Copy every line from the records that holds the word "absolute".

-=-=-

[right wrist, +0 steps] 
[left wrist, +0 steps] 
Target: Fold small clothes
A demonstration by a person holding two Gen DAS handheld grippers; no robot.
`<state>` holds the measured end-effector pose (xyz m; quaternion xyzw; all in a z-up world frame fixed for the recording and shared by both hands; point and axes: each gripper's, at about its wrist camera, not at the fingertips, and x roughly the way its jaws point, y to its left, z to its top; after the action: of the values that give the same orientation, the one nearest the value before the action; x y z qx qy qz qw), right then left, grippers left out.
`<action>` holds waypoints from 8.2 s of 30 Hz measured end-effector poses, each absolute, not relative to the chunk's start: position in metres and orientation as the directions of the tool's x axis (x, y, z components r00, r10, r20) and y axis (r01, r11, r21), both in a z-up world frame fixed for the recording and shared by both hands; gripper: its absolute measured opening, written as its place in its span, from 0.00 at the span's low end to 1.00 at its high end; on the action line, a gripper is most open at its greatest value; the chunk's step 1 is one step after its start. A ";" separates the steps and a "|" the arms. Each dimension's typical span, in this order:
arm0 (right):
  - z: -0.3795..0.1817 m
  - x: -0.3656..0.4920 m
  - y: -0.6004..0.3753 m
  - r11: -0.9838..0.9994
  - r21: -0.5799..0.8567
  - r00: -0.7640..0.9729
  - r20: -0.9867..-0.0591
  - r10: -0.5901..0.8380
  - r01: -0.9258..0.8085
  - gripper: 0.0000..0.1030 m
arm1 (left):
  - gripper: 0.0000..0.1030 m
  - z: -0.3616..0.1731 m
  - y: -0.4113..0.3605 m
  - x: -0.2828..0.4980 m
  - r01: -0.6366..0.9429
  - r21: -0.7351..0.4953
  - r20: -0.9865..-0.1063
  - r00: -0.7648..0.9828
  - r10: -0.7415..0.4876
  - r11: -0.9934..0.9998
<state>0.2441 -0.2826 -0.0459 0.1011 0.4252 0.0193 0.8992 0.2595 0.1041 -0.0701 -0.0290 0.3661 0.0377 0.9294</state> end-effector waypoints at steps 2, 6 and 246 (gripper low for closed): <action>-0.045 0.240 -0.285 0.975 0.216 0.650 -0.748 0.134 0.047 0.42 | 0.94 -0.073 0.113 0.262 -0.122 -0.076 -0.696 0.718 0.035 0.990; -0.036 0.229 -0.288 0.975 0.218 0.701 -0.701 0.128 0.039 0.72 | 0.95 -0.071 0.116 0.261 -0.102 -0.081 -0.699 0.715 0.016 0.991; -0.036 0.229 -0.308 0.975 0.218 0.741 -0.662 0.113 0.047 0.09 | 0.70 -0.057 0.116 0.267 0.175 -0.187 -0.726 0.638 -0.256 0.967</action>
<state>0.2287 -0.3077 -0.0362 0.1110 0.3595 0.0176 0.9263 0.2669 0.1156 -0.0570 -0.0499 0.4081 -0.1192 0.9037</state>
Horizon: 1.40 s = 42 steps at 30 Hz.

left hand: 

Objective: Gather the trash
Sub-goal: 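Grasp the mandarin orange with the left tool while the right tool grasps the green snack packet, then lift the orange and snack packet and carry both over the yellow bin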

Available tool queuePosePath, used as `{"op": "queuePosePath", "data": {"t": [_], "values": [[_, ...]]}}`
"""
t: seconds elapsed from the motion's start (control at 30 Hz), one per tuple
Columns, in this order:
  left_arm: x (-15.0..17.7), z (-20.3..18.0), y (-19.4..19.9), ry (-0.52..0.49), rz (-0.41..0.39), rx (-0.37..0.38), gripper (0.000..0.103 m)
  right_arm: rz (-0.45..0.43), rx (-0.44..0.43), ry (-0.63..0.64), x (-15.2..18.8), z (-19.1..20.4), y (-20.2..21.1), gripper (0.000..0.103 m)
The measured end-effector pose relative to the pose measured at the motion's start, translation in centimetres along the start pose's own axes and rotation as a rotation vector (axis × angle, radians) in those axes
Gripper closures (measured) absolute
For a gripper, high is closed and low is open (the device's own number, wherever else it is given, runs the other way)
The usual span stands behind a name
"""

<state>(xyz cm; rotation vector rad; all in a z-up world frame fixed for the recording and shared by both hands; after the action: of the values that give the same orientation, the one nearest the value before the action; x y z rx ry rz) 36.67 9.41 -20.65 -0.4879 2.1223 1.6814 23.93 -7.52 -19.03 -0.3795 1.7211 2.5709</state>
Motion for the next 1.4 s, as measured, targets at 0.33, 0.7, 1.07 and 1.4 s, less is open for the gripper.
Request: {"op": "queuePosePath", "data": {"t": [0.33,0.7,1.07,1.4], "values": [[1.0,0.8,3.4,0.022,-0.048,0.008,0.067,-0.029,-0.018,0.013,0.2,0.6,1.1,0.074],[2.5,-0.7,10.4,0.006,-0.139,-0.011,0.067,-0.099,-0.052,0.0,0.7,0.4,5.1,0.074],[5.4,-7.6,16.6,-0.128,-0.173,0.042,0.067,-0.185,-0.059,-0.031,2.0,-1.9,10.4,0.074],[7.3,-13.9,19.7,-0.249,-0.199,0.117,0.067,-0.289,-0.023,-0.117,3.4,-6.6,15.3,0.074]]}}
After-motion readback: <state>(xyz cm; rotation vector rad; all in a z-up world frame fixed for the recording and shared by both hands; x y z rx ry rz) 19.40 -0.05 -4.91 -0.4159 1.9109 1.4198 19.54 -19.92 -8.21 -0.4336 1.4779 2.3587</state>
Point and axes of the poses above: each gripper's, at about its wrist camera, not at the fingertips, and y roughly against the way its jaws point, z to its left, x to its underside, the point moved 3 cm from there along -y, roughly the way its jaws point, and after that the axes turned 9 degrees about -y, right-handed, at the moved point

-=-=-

Result for this exercise:
`<action>` holds waypoints from 8.2 s of 30 Hz measured end-effector poses, each absolute, not relative to the chunk's start: position in metres and orientation as the directions of the tool's x axis (x, y, z components r00, r10, r20) and y axis (r01, r11, r21), both in a z-up world frame fixed for the recording and shared by both hands; gripper: its absolute measured opening, written as its place in its span, from 0.00 at the span's low end to 1.00 at its high end; on the action line, a gripper is most open at its greatest value; the chunk's step 1 is one step after its start. A ";" separates the steps and a "|" the arms. Each dimension's typical span, in this order:
Gripper closures (measured) absolute

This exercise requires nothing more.